Immédiatement après la publication de l’entretien controversé avec Previn, le tribunal de l’opinion publique rendit son jugement : Allen était toujours un monstre, Previn, sa victime-complice, et la journaliste Daphne Merkin, qui menait l’entretien, un crapaud. Avec le recul, Previn pourrait en venir à considérer comme une erreur de jugement le fait d’avoir choisi de rompre le silence en parlant à Merkin, ami et fan d’Allen, car cela a amené de nombreuses personnes à ignorer automatiquement la pièce, bien que cela puisse être considéré, il est à noter que Nicholas Kristof, un ami de Farrow, auteur de New York Times, qui a longuement écrit sur les allégations d’abus de Dylan, n’a jamais subi la moitié des critiques que Merkin a reçues cette semaine-là.
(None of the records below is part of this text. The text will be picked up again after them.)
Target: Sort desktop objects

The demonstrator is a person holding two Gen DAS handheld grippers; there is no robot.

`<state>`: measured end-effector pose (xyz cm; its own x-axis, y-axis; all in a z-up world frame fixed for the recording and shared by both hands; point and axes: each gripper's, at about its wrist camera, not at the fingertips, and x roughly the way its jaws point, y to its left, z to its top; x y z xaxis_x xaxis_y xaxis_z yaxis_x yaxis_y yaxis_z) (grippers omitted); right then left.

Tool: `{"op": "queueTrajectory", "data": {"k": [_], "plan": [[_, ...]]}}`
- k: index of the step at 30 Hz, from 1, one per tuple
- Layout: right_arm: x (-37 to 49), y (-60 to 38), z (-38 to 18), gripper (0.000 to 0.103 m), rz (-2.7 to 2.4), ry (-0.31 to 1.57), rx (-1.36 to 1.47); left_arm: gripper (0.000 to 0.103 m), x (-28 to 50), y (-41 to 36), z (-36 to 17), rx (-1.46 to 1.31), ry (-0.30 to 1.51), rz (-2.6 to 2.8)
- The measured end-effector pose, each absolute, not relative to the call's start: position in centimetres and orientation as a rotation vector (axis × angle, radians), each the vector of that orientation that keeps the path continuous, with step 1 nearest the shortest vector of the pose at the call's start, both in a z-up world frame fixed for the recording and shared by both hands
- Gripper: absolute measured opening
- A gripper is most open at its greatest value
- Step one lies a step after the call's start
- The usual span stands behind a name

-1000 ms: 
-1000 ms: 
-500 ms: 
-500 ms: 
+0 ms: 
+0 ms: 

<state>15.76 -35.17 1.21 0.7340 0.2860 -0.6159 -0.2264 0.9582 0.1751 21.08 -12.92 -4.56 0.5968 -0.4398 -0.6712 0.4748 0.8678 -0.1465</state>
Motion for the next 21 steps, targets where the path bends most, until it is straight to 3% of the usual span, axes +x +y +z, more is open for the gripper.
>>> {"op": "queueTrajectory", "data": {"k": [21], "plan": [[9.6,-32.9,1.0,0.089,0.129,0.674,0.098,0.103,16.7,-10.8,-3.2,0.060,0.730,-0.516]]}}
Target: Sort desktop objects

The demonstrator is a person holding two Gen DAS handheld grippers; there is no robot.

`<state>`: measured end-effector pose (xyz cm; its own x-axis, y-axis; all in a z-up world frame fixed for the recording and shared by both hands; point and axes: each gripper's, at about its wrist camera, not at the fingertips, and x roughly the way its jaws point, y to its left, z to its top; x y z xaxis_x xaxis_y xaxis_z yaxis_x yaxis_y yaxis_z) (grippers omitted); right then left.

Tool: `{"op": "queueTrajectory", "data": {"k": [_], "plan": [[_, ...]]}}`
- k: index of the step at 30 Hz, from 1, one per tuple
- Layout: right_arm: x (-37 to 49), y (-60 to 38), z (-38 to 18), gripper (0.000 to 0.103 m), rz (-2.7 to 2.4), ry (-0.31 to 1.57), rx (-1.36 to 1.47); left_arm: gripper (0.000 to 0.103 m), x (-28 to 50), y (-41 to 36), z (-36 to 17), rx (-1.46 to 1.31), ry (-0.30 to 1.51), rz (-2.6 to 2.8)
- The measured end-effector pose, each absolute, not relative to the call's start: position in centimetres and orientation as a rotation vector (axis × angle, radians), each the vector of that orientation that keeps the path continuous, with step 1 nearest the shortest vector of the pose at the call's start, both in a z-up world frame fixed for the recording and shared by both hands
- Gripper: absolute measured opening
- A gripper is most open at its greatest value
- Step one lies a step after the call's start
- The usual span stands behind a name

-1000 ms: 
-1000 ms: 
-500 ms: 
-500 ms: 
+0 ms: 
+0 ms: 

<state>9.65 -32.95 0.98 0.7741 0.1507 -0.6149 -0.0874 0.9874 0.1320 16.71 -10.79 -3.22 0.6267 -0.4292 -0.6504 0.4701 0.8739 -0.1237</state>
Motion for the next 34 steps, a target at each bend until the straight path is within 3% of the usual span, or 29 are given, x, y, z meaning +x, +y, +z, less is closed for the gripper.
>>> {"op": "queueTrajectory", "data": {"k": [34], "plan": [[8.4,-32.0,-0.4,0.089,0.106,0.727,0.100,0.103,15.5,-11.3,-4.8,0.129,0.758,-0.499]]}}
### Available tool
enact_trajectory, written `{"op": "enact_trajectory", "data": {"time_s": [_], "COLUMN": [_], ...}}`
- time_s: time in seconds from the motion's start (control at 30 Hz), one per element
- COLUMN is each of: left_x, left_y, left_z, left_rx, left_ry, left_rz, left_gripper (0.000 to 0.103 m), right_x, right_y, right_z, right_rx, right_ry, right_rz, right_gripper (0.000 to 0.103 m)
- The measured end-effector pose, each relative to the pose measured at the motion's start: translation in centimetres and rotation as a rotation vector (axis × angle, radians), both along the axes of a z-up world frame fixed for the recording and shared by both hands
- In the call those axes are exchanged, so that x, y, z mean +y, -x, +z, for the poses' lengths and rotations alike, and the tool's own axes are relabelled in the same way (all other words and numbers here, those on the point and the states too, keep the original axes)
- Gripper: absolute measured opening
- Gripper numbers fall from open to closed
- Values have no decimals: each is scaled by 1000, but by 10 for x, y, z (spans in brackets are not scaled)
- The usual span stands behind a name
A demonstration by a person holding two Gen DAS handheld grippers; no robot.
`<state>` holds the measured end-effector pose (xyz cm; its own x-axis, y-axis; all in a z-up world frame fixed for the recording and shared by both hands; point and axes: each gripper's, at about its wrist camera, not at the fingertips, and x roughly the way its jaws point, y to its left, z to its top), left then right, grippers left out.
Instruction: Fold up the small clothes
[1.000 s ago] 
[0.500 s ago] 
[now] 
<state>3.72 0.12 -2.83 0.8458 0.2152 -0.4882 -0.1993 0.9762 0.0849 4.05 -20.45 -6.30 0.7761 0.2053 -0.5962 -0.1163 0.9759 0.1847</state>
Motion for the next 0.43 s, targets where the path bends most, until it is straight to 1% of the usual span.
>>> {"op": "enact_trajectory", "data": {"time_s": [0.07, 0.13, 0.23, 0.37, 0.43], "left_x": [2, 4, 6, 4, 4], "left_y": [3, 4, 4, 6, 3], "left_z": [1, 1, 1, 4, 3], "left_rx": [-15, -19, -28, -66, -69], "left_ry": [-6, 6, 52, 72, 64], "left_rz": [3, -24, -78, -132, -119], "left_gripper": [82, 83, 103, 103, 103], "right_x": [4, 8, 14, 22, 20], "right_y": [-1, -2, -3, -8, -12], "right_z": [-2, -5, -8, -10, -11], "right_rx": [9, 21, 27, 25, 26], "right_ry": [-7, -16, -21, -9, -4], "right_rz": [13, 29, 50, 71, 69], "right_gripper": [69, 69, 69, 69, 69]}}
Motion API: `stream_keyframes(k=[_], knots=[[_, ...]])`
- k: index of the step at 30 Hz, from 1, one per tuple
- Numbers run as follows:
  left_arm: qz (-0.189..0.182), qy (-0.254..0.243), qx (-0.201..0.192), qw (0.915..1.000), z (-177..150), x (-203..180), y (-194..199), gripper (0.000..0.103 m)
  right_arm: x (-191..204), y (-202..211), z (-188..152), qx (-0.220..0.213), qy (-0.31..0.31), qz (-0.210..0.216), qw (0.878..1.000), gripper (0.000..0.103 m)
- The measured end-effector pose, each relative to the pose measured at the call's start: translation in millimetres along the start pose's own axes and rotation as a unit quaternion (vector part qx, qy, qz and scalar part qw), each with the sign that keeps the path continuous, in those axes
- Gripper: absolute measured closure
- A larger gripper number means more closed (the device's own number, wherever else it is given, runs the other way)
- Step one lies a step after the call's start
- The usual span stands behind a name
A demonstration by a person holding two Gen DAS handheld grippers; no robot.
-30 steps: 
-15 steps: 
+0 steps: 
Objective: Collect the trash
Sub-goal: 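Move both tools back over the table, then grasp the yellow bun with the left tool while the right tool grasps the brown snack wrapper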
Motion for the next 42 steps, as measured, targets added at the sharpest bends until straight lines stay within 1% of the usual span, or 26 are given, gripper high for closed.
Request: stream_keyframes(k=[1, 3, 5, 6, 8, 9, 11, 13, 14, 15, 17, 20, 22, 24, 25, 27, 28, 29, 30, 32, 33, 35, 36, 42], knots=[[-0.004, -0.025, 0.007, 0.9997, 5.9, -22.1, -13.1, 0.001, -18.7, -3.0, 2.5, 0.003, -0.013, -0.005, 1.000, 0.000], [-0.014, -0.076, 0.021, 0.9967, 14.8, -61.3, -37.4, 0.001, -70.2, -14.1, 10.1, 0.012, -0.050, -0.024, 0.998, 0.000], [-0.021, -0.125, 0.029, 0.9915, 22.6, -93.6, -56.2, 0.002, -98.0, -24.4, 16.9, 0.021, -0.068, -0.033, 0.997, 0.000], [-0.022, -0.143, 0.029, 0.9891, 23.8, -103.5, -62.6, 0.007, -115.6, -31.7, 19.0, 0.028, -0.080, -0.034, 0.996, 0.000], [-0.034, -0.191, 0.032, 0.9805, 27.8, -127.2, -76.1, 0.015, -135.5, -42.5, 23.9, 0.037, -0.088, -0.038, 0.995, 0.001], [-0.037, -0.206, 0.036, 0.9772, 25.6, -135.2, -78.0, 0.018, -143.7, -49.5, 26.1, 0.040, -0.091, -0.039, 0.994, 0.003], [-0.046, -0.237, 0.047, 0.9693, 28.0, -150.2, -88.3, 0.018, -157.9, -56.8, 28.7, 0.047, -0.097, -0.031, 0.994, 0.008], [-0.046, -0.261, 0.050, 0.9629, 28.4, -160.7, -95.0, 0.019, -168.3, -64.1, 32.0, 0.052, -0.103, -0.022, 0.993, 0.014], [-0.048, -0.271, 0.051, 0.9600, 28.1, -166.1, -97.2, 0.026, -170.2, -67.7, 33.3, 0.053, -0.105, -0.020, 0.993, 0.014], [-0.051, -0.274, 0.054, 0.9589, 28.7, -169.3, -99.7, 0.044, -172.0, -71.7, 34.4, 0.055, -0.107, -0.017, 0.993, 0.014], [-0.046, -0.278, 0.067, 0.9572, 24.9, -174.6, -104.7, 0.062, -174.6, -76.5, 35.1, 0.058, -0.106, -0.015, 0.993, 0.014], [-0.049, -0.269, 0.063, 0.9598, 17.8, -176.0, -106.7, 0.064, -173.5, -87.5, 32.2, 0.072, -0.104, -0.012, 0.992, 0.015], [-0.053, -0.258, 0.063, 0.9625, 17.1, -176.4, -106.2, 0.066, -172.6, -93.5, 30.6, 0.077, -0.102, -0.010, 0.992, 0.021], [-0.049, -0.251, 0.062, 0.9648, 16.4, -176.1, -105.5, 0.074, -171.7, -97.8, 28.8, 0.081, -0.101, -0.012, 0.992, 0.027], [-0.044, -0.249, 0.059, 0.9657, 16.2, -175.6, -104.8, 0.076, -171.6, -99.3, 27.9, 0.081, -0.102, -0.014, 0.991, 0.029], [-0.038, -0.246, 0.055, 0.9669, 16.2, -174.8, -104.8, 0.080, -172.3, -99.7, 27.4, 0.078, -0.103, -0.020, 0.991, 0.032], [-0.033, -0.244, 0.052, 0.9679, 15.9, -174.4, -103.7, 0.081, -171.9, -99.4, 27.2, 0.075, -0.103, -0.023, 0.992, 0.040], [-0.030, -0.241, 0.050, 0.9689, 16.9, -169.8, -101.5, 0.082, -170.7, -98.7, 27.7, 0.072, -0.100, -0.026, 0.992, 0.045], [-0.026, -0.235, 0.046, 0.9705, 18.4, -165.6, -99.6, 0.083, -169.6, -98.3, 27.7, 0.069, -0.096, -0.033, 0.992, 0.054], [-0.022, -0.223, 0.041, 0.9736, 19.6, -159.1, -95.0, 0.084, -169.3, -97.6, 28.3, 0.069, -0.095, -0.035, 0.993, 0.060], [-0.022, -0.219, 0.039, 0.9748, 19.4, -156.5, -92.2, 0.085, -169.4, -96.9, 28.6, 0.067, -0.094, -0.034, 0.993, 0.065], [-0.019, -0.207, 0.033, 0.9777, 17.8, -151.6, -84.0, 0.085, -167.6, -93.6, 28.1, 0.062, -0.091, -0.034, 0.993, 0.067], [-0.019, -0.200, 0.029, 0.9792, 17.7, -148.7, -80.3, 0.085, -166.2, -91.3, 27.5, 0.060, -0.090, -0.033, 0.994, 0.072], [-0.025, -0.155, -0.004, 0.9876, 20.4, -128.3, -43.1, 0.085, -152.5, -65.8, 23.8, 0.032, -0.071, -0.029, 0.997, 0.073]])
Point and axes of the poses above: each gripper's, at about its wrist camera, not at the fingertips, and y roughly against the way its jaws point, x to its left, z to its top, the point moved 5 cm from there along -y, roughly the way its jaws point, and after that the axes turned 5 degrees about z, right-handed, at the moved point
Néanmoins, indépendamment de l’objectivité de Merkin ou de son absence, la doctrine de #MeToo sur Previn concernant les allégations d’abus commis par Farrow doit être acceptée sans conteste.

Sans surprise, cela n’a pas été le cas. Au lieu de cela, elle a été qualifiée de menteuse et/ou de victime (d’Allen), les deux étiquettes servant uniquement à saper l’histoire de Previn. L’une des critiques les plus virulentes de cette semaine a été son frère cadet, Ronan Farrow, dont le reportage sur l’agression sexuelle de Harvey Weinstein a effectivement lancé #MeToo et lui a valu le Prix Pulitzer. Malgré son rôle de premier plan dans un mouvement exigeant le fameux « croire les femmes », Ronan a publié une déclaration dans laquelle il contestait non seulement les allégations de sa sœur, mais l’effaçait totalement de sa propre histoire. Chose curieuse, nulle part dans sa déclaration, qui a été publiée sur Twitter, Ronan ne mentionne nommément Previn, la transformant plutôt en un « allié » anonyme d’Allen.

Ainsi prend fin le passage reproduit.